After the exclusion of systemic diseases such as mitochondrial myopathies, glycogen/lysosomal storage diseases in children, FD, amyloidosis, sarcoid, hemochromatosis, and Danon cardiomyopathy and secondary causes of LVH such as athletes heart, hypertensive cardiomyopathy, chronic kidney disease (CKD), hemodynamic obstruction caused by left-sided obstructive lesions (valvular or subvalvular stenosis), or obstruction after antero-apical infarction and stress cardiomyopathy, wall thickness ≥15 mm in one or more myocardial segments in the left ventricle is diagnosed as HCM.

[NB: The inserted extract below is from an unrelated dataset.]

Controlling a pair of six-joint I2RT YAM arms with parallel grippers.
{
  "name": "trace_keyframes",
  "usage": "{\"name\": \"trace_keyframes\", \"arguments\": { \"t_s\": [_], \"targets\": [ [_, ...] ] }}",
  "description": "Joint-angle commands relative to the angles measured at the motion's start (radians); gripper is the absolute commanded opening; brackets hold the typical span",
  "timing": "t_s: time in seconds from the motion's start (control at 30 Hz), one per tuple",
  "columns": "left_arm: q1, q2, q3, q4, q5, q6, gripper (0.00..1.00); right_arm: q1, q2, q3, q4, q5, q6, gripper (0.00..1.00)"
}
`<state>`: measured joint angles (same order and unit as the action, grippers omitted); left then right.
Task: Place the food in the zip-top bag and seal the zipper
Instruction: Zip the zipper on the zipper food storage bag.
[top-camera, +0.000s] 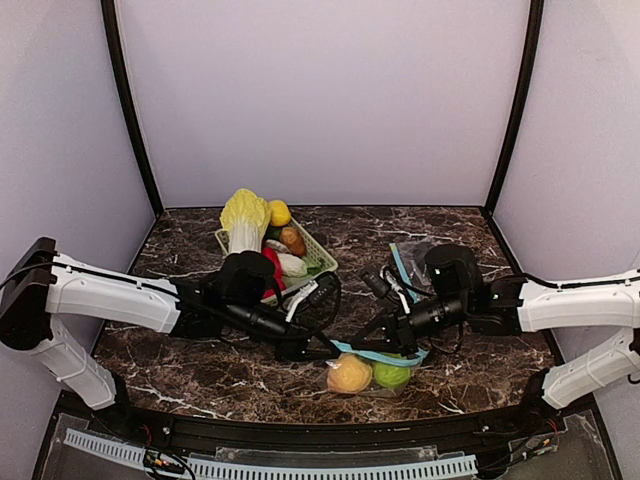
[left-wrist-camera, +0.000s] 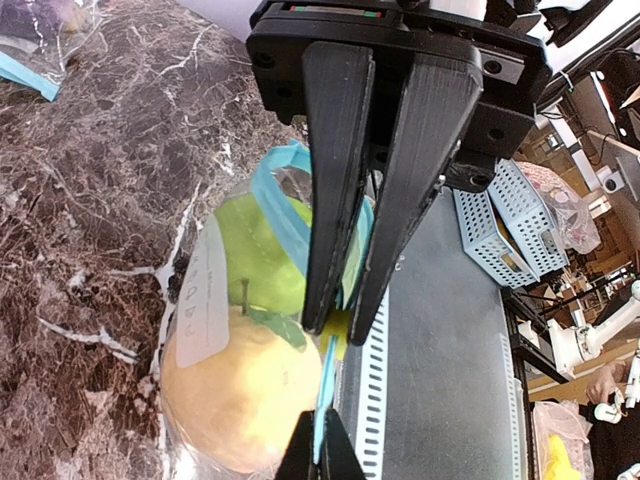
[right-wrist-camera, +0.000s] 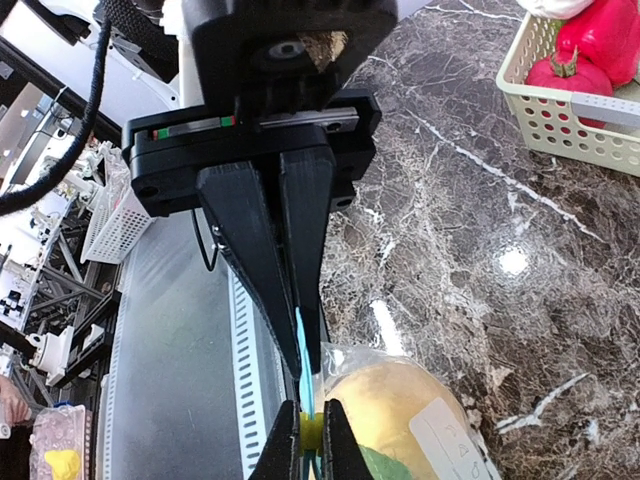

α-Galactosidase a enzyme activity test

A fluorimetric method is used to measure the α-Gal-A (AGAL) enzyme activity, with dry blood testing obtained by aspirating peripheral venous blood samples onto dry blood sample paper (Substrate: 4-Methylumbelliferyl-α-D-galactopyranoside (TRC, M334475) - Inhibitor: N-Acetyl-D-galactosamine (Sigma, A2795)). Incubation was made at 37°C for 17 hours, and the reaction was stopped. Fluorescence was recorded in the fluorimeter (Ex: 366 nm - Em: 442 nm), and the calibration curve was created (4-Methylumbelliferone (Sigma M1381)). The threshold value was determined as >2.50 nmol/mL/hr for the usual range of AGAL activity by the receiver operating characteristic (ROC) test performed by the ‘Duzen laboratory group.’

Mutation analysis

Regarding genotype analysis for FD, GLA gene sequence analysis was carried out with the next-generation sequencing (NGS) method. PCR products amplified from the isolated DNA were sequenced and compared to the reference sequence (NCBI Genomic Reference Sequence: NG 007119.1, NM 000169.2). The coding sequence mutations were reported among the mutations found in this database. Furthermore, the association of reported mutations with FD from the ‘HGMD’ and ‘ClinVar’ databases was added. Model analysis programs such as SIFT, Mutation t@ster, and PolyPhen-2 predictions have been added for mutations not in the database.

Statistical analysis

IBM SPSS Statistics 25.0 Program was used. The conformity of numerical variables to the normal distribution was examined using the Kolmogorov-Smirnov test. To compare the two groups in terms of numerical variables, the independent samples t-test was used if the normal distribution was achieved, and the Mann-Whitney U test was used if not. Categorical variables were shown as numbers (n) and ratios (%). The relationship between categorical variables was examined with Pearson’s Chi-square and Fisher Exact test. The power of Hypertrophic Cardiomyopathy and FD value in predicting was evaluated with univariate and multivariate logistic regression analyses. Odd’s Ratio (OR) and 95% CI values were recorded. Parameters predicting hypertrophic cardiomyopathy and FD were evaluated with Spearman correlation analysis. Rho and p values were recorded. Descriptive data were expressed as mean ± standard deviation (SD) values for normally distributed continuous variables and median (interquartile range - IQR) values for non-normally distributed variables. The significance level for all hypotheses was accepted as <0.05.

Results

In both diseases, the proportion of male patients was higher. Palpitation, dizziness symptoms, and the rate of beta-blocker use were encountered at a higher rate in HCM than in FD. GFR, Creatinine, and TnT were significantly higher in favor of FD. Comparisons between groups regarding demographic, clinical characteristics, drug use, and biochemistry parameters are summarized in Table 1 .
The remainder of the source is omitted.